**Brief**
Read through the records below and copy each line that uses the word "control".

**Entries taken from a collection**
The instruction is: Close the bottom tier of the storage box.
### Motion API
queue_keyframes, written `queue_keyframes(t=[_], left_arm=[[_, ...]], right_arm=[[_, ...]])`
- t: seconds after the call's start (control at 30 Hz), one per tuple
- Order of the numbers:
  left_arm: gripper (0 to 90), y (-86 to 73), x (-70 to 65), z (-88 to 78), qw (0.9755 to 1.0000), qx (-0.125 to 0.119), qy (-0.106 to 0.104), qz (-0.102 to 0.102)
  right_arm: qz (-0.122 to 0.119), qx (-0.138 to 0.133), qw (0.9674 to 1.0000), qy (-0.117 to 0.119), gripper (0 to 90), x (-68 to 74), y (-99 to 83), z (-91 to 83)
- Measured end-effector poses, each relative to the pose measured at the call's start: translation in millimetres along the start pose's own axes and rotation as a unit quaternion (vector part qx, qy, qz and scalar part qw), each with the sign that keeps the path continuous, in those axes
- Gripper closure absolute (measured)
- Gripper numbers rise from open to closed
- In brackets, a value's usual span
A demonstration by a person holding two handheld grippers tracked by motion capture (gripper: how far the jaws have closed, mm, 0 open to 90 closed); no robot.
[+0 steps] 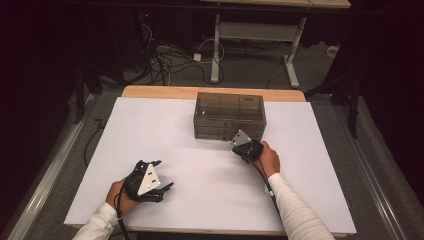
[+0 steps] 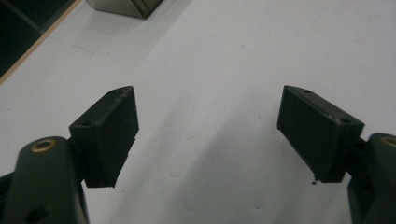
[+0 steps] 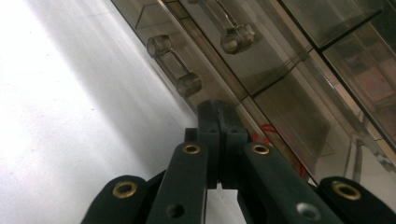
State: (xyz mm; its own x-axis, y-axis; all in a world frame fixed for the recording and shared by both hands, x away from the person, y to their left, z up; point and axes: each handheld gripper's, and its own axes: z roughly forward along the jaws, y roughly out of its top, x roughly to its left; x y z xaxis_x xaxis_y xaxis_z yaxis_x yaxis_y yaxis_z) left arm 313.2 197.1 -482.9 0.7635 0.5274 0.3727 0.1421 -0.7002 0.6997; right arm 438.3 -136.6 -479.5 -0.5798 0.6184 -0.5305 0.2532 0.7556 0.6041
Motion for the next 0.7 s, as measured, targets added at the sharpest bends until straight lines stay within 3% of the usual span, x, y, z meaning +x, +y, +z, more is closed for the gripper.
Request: queue_keyframes(t=[0.7], left_arm=[[19.8, -0.1, -0.3, 0.7, 1.0000, 0.002, 0.000, -0.001]], right_arm=[[-0.001, 0.004, 1.0000, -0.002, 90.0, 0.6, 0.4, 3.6]])
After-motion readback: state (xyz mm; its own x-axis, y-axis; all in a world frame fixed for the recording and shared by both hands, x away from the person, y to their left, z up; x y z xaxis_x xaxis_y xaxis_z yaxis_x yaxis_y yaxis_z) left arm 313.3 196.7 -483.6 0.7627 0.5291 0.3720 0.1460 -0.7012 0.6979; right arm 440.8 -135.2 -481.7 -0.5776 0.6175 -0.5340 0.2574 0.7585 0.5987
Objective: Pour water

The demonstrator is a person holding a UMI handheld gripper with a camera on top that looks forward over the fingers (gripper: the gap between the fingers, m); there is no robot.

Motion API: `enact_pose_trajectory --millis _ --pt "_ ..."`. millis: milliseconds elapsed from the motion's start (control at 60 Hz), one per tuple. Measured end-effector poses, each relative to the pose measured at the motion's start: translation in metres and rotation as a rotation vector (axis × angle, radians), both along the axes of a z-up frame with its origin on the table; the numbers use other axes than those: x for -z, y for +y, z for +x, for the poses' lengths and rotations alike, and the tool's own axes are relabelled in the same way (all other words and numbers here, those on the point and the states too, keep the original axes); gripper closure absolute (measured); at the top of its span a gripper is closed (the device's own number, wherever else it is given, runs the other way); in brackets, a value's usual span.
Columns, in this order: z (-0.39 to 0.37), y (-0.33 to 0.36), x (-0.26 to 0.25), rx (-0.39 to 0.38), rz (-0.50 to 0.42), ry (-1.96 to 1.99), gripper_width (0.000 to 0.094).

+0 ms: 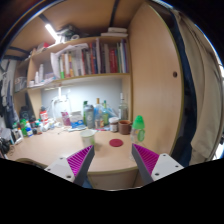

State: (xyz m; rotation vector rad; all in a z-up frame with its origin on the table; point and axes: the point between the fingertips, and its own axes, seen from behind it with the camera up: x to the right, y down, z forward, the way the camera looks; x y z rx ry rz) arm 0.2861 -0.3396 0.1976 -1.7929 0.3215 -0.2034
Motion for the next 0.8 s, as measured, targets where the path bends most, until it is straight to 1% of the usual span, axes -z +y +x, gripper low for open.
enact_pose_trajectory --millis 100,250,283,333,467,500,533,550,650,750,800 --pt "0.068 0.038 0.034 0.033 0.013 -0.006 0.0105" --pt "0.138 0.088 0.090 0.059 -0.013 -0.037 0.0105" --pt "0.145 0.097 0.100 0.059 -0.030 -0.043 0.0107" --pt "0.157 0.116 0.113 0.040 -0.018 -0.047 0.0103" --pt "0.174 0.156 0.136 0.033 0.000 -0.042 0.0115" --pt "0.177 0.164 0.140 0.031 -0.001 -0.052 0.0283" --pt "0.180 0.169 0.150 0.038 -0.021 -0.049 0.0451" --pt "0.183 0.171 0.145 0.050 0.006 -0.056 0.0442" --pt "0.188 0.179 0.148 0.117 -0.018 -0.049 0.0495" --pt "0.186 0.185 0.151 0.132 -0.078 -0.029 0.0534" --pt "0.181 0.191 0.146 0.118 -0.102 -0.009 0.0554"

**Response to the task**
- t: seconds after the call's start (control at 30 Hz), one per tuple
Motion API: `enact_pose_trajectory --millis _ --pt "_ ..."`. millis: milliseconds elapsed from the motion's start (control at 60 Hz), one per tuple. Measured end-effector poses, each relative to the pose measured at the motion's start: translation in metres and rotation as a rotation vector (axis × angle, radians), both along the axes of a z-up frame with its origin on the table; the numbers use other axes than those: x for -z, y for +y, z for +x, for the poses' lengths and rotations alike, and the tool's own axes are relabelled in the same way (all other words and numbers here, those on the point and the states too, keep the original axes); gripper closure absolute (measured); at the top of its span a gripper is closed (the device's own number, wherever else it is given, runs the other way); in brackets, a value's usual span.

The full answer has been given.